Over at First Things, Peter J. Leithart writes about the rise of industrialism and the death of masculinity. He uses Philipp Blom’s books Fracture and The Vertigo Years as the core for his discussion.

For 21st century man, we have grown up in a world of industrialism and ever-increasing technology. We don’t know anything different and, therefore, technology is just a part of the landscape. Like trees and rivers, we assume its neutrality and if we do consider the impacts, we mostly focus on what we consider the good. But that’s not necessarily the case.

Leithart argues,

“…the rise of machinery and factory labor robbed men of the nobility and honor they had in traditional societies. They were reduced to doing repetitive women’s work. City life left them little scope to be masculine.”

He then goes on to write:

“As Blom says, ‘This social and intellectual upheaval caused a multitude of reactions, most important those among men who saw their masculinity threatened by the changing patterns of power and by a personal and professional life marked by increasing speed and insecurity. Those who could not cope with the new demands were declared “neurasthenics” and sent to mental hospitals to recuperate away from the constant haste of city life. Others sought refuge in rituals of masculinity such as bodybuilding and a cult of health and fitness. Uniforms were in fashion, and more duels were being fought than ever before, while small advertisements in newspapers from Chicago to Berlin asked their readers to consider whether they might be suffering from a secret “manly weakness” or from “nervous exhaustion,” and proposed tinctures and electric baths to stimulate virility’. Effete aestheticism and brutal fascism were alternative responses to the emasculations of modernity.”

Interestingly, it wasn’t just city life that caused a crisis in masculinity to Leithart or Blom.
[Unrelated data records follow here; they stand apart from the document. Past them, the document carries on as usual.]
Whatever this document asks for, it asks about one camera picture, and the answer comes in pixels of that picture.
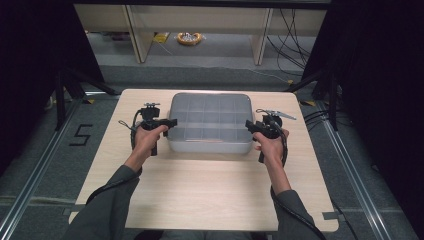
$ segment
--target person
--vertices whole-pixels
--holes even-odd
[[[105,186],[112,186],[107,190],[100,191],[89,204],[87,204],[73,219],[62,239],[121,239],[125,229],[128,215],[130,198],[139,182],[144,162],[150,157],[151,149],[160,138],[160,133],[168,130],[166,126],[159,126],[151,131],[138,127],[135,135],[135,147],[122,166],[113,174]],[[271,188],[275,193],[274,202],[278,218],[278,239],[319,239],[317,235],[305,224],[289,214],[282,206],[297,213],[313,225],[313,219],[306,211],[299,195],[291,189],[289,180],[281,161],[283,146],[281,137],[268,139],[261,133],[253,134],[260,146],[255,149],[264,154],[264,165],[267,168]],[[191,232],[192,236],[205,237],[205,233],[199,231]],[[234,239],[249,239],[245,233],[234,234]],[[178,231],[165,231],[162,239],[184,239],[178,238]]]

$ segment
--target light wood surface
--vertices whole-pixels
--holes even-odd
[[[179,92],[224,93],[189,90],[125,90],[112,115],[76,204],[105,184],[131,152],[130,124],[145,102],[160,102],[160,118],[167,118],[173,96]],[[321,231],[335,231],[336,220],[324,220],[333,212],[308,131],[295,95],[271,92],[231,92],[250,97],[252,111],[279,110],[297,118],[283,119],[290,131],[286,172]],[[261,120],[261,114],[255,113]],[[167,139],[158,142],[158,155],[143,166],[140,184],[131,199],[126,227],[146,229],[199,229],[275,231],[277,218],[269,195],[266,168],[259,152],[248,154],[177,153]]]

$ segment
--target gray plastic bin
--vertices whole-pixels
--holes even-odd
[[[172,99],[168,141],[176,152],[247,153],[252,134],[245,127],[253,121],[250,98],[244,94],[178,93]]]

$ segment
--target gray carpet
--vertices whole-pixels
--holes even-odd
[[[287,84],[275,77],[257,74],[248,70],[224,68],[160,68],[160,67],[116,67],[102,66],[102,72],[110,87],[116,90],[125,88],[162,88],[162,89],[216,89],[249,91],[282,91]],[[289,77],[279,71],[261,71],[276,75],[283,80]],[[97,89],[84,85],[87,91]],[[311,100],[313,84],[297,92],[299,100]],[[64,211],[72,206],[78,196],[85,176],[90,168],[97,147],[116,106],[117,99],[109,96],[95,97],[93,104],[82,104],[72,118],[65,136],[60,143],[53,161],[37,188],[30,206],[26,209],[12,239],[57,239],[67,227],[68,216]],[[318,109],[301,106],[304,115]],[[346,115],[338,113],[338,120],[348,124]],[[84,139],[74,135],[81,124],[90,124],[80,133],[90,135],[85,146],[70,146],[82,143]],[[39,128],[33,133],[25,151],[15,159],[0,178],[0,214],[4,216],[10,207],[10,199],[15,197],[26,182],[28,174],[35,166],[55,127],[55,109],[46,112],[40,120]],[[389,227],[393,239],[418,239],[407,219],[391,195],[378,172],[371,169],[372,161],[361,144],[355,129],[339,124],[339,133],[354,159],[364,182],[378,209]],[[376,239],[356,198],[339,157],[322,123],[310,131],[311,140],[321,166],[330,196],[345,212],[359,239]],[[133,239],[136,229],[126,229],[124,239]],[[335,233],[326,233],[328,239],[354,239],[345,222]]]

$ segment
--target hand
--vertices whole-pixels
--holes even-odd
[[[283,129],[283,134],[287,138],[289,131]],[[264,154],[264,164],[268,170],[274,193],[278,195],[281,192],[290,190],[290,182],[281,162],[284,151],[281,137],[268,139],[260,132],[255,132],[253,137],[261,144],[261,146],[256,146],[255,149],[262,151]]]
[[[156,142],[160,139],[160,133],[167,130],[168,127],[165,125],[161,125],[151,131],[137,127],[135,147],[125,165],[138,172],[146,159],[150,157],[152,148],[156,146]]]
[[[283,129],[283,134],[287,138],[289,136],[289,131]],[[255,132],[253,137],[261,144],[261,146],[256,146],[255,149],[262,151],[264,154],[265,165],[277,164],[278,166],[283,166],[281,163],[281,158],[283,156],[283,144],[281,142],[281,137],[268,139],[260,132]]]

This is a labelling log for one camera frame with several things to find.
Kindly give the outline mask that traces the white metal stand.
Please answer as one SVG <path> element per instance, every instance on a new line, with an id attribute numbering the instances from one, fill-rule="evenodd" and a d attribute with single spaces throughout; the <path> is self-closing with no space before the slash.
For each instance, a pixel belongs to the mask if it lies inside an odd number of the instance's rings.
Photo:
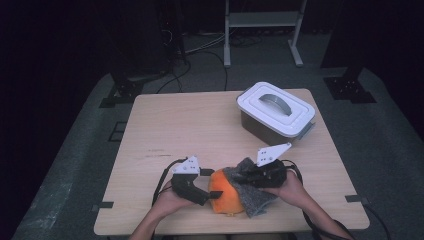
<path id="1" fill-rule="evenodd" d="M 288 40 L 294 63 L 297 67 L 304 65 L 297 49 L 297 42 L 305 14 L 308 0 L 302 0 L 300 9 L 297 11 L 283 12 L 231 12 L 230 0 L 225 0 L 225 20 L 224 20 L 224 46 L 223 65 L 231 66 L 230 30 L 234 28 L 260 28 L 260 27 L 293 27 L 294 34 Z"/>

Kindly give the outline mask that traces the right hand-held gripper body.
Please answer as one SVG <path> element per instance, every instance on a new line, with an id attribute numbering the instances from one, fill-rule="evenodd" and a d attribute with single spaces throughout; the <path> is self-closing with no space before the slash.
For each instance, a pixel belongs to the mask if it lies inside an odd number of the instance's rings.
<path id="1" fill-rule="evenodd" d="M 291 143 L 260 148 L 256 164 L 247 172 L 247 182 L 257 188 L 277 188 L 286 180 L 286 167 L 279 160 Z"/>

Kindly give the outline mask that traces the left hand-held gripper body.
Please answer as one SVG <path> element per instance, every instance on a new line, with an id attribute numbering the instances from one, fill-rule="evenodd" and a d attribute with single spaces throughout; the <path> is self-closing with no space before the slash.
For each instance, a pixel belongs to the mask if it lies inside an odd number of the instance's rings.
<path id="1" fill-rule="evenodd" d="M 194 184 L 200 168 L 196 156 L 188 157 L 172 170 L 171 184 L 179 197 L 203 206 L 209 200 L 209 193 Z"/>

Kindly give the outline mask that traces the grey fluffy cloth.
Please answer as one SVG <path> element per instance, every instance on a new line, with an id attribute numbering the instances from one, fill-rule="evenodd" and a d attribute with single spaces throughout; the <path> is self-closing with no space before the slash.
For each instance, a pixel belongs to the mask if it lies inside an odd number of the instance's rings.
<path id="1" fill-rule="evenodd" d="M 240 202 L 249 218 L 264 214 L 267 205 L 276 199 L 276 196 L 271 193 L 239 182 L 243 173 L 253 170 L 255 167 L 256 164 L 250 158 L 245 158 L 235 167 L 225 167 L 223 169 L 225 177 L 238 193 Z"/>

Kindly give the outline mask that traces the orange plush toy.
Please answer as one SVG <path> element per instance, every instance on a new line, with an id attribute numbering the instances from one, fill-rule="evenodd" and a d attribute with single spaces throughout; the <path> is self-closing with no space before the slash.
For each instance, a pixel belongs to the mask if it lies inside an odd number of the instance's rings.
<path id="1" fill-rule="evenodd" d="M 233 215 L 244 211 L 236 189 L 230 184 L 222 169 L 214 172 L 209 180 L 209 191 L 221 191 L 218 199 L 212 199 L 212 209 L 216 214 Z"/>

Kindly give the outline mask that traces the black tape floor marking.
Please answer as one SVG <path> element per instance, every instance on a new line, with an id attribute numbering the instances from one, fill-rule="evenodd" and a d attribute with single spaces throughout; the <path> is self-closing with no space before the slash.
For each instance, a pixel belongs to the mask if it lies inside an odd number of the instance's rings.
<path id="1" fill-rule="evenodd" d="M 117 121 L 109 135 L 109 142 L 121 142 L 125 133 L 127 123 L 125 121 Z"/>

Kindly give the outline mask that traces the grey lidded plastic box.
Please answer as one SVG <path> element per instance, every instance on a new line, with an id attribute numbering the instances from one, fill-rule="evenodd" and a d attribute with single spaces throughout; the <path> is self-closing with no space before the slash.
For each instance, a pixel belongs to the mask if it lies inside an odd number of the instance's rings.
<path id="1" fill-rule="evenodd" d="M 306 101 L 268 82 L 258 82 L 237 97 L 239 109 L 284 137 L 297 137 L 315 117 Z"/>

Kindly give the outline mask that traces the clear grey storage box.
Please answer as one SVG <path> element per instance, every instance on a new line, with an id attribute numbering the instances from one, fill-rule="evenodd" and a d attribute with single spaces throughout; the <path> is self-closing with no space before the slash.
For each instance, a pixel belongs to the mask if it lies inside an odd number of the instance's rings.
<path id="1" fill-rule="evenodd" d="M 315 127 L 314 123 L 309 122 L 298 135 L 294 137 L 287 137 L 272 130 L 244 112 L 241 113 L 241 124 L 244 129 L 270 146 L 300 141 Z"/>

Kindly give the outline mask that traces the black stand base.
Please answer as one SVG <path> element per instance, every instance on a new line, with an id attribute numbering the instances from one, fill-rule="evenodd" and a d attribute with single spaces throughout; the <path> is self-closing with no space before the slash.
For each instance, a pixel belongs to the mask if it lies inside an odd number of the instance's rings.
<path id="1" fill-rule="evenodd" d="M 324 82 L 335 100 L 349 100 L 353 104 L 375 103 L 376 100 L 359 81 L 362 66 L 349 66 L 342 76 L 325 77 Z"/>
<path id="2" fill-rule="evenodd" d="M 142 93 L 145 84 L 161 79 L 165 75 L 165 72 L 161 72 L 129 78 L 122 72 L 112 72 L 113 85 L 108 95 L 102 99 L 100 108 L 113 108 L 117 104 L 133 103 L 136 97 Z"/>

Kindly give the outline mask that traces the person's left hand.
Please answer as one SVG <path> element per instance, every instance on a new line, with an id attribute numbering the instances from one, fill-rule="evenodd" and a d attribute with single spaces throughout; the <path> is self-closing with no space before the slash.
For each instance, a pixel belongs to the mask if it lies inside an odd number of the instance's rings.
<path id="1" fill-rule="evenodd" d="M 179 197 L 172 189 L 171 182 L 168 181 L 160 191 L 159 196 L 150 209 L 149 213 L 155 219 L 162 220 L 168 215 L 171 215 L 182 208 L 192 205 L 193 202 Z"/>

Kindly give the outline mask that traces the person's right hand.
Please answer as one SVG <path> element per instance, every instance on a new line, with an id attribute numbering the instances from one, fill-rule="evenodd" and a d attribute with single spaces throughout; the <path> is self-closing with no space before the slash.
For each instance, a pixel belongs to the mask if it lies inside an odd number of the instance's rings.
<path id="1" fill-rule="evenodd" d="M 297 175 L 291 171 L 287 171 L 285 182 L 278 188 L 263 188 L 264 192 L 278 196 L 284 202 L 302 208 L 305 205 L 308 194 L 301 184 Z"/>

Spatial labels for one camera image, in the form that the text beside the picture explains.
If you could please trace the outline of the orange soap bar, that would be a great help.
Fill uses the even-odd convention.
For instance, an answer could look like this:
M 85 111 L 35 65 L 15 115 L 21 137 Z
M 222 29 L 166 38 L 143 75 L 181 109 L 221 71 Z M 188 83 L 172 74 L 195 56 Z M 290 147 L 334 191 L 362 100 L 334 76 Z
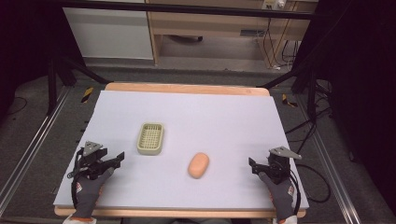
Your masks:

The conditions of World War I as the first truly mass-production, industrialized war also left manhood reeling.

“Blom’s vivid description of the war is no doubt touched by later surrealist imagery, but it’s also the case that Dada and Surrealism turned the experience Front into art. On the Western Front ‘was the scene of the most technologized, mechanized warfare humanity had seen to date. A moonlike wasteland cratered by hundreds of thousands of shells and scarred by trenches running for thousands of miles, this was modernity unhinged. Everything here was mass-produced and standardized; every human being carried a number and wore a uniform. There was no more mechanized, more industrialized, more rationalized, and at the same time more obviously insane environment than the Western Front, and the armies on all sides were gigantic machines. Men, horses, provisions, ammunition, news, secrets, ideas, and experiences were transported over thousands of miles along sophisticated road, rail, and communications networks to be consumed at their destination. Fighting had become an industrial process rather than an act of personal bravery or even heroism’. Many returned shell-shocked, more helpless than they were before the war.”

There can be no doubt that industrialism fundamentally altered society. Not only did it rip apart the social fabric and changed warfare forever, but it also introduced a perpetual drive for efficiency and competition that seeped into all aspects of life, areas of humanity that may not be amenable to efficiency and competition, such as family and friendship. It seems fair to say, too, that if masculinity was dislocated by the changes then femininity was also altered.

Looking back on the changes certainly gives us food for thought on not only where we came from, but also some of the challenges we see around us.